Distributed Computing in Big Data Analytics pp 137-160 | Cite as
Utilizing Big Data Analytics for Automatic Building of Language-agnostic Semantic Knowledge Bases
Abstract
Most work in building semantic knowledge bases has thus far focused upon either manually building language-specific taxonomies/ontologies or upon automatic techniques such as clustering or dimensionality reduction to discover latent semantic links within the content of a given corpus. The former is very labor intensive and is hard to maintain, while the latter is prone to noise and may be hard for a human to understand or to interact with directly. More recently, ontology learning systems have arisen with the hope of automatically extracting relationships from free-text content. Unfortunately, this is also problematic in that it is only able to utilize relationships found within documents, and it also loses substantial meaning which is encoded in the underlying documents when generating the ontology.
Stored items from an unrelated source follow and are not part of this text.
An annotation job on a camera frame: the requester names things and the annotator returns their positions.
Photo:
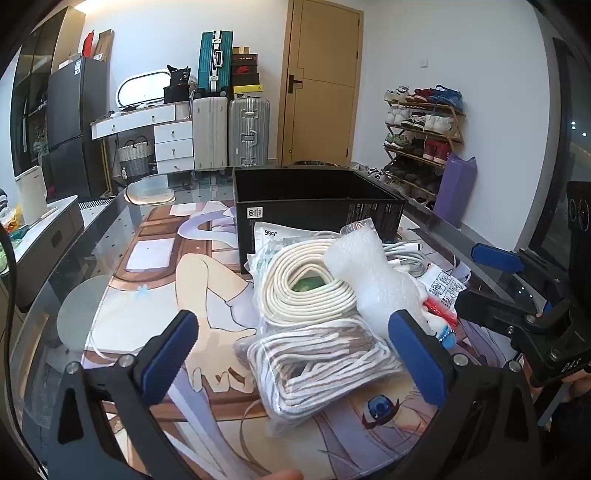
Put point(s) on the black bag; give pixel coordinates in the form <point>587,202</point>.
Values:
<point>178,87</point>

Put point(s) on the pile of snack packets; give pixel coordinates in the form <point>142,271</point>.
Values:
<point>11,224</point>

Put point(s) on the dark glass cabinet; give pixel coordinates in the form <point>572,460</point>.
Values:
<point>27,92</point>

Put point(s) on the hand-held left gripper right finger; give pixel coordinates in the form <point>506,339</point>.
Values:
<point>415,357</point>

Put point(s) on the wooden door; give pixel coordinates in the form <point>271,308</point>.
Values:
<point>318,115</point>

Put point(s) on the teal suitcase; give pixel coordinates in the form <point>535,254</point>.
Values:
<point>214,60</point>

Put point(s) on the white kettle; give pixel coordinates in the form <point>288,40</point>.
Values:
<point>32,198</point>

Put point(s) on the silver suitcase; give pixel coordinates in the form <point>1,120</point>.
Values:
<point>249,129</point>

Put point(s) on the black shoe box red label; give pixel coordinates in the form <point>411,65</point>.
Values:
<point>244,59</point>

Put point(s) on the printed desk mat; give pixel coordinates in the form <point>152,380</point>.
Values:
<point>152,295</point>

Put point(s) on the group of sneakers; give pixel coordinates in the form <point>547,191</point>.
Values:
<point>434,122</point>

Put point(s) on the black white patterned rug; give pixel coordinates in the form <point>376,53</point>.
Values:
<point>97,202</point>

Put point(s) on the brown shoe box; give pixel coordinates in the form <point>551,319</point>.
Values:
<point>241,50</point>

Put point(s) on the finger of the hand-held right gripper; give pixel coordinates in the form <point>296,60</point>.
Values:
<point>496,256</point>
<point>494,307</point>

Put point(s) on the black shoe box red logo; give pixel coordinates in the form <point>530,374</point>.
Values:
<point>244,69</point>

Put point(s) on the black fridge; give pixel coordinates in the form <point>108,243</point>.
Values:
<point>74,110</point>

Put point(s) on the labelled clear plastic bag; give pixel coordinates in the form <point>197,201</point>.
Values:
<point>441,284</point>

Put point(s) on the plain black shoe box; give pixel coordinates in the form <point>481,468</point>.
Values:
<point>245,80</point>

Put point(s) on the oval mirror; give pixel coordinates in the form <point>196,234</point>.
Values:
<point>143,90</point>

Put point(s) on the wooden shoe rack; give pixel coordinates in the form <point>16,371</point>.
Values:
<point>438,107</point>

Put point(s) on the white medicine packet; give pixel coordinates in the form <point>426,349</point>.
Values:
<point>277,237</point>

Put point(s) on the person's right hand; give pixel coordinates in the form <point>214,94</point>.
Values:
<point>577,381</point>

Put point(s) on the open cardboard box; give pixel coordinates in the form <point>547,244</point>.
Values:
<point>104,46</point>

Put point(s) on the white dressing table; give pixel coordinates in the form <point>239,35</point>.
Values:
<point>173,147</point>

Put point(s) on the purple bag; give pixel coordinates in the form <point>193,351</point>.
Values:
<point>455,194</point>

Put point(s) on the white suitcase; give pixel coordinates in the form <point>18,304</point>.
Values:
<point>210,134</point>

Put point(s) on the woven basket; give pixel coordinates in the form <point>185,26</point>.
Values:
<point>136,159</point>

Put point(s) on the black cardboard box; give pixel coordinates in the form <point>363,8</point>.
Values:
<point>323,217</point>

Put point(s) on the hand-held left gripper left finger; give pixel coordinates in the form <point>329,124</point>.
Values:
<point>171,355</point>

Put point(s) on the green white packet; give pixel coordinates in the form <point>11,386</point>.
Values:
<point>309,284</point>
We will describe a combination of techniques which, taken together, can overcome these problems. First, we’ll show how search logs represent a largely untapped source for discovering latent semantic relationships between phrases, which can be used to build a semantic knowledge base. Second, we’ll show how a semantic knowledge graph of relationships between all terms and concepts can be automatically built and compactly represented to enable traversal and scoring of relationships without losing any of the nuanced meaning embedded in the underlying corpus of documents. We will discuss how to use key big data analytics technologies and techniques for mining search logs, as well as textual content, to discover semantic relationships between key phrases in a manner that is language-agnostic, human-understandable, highly scalable, and mostly noise-free.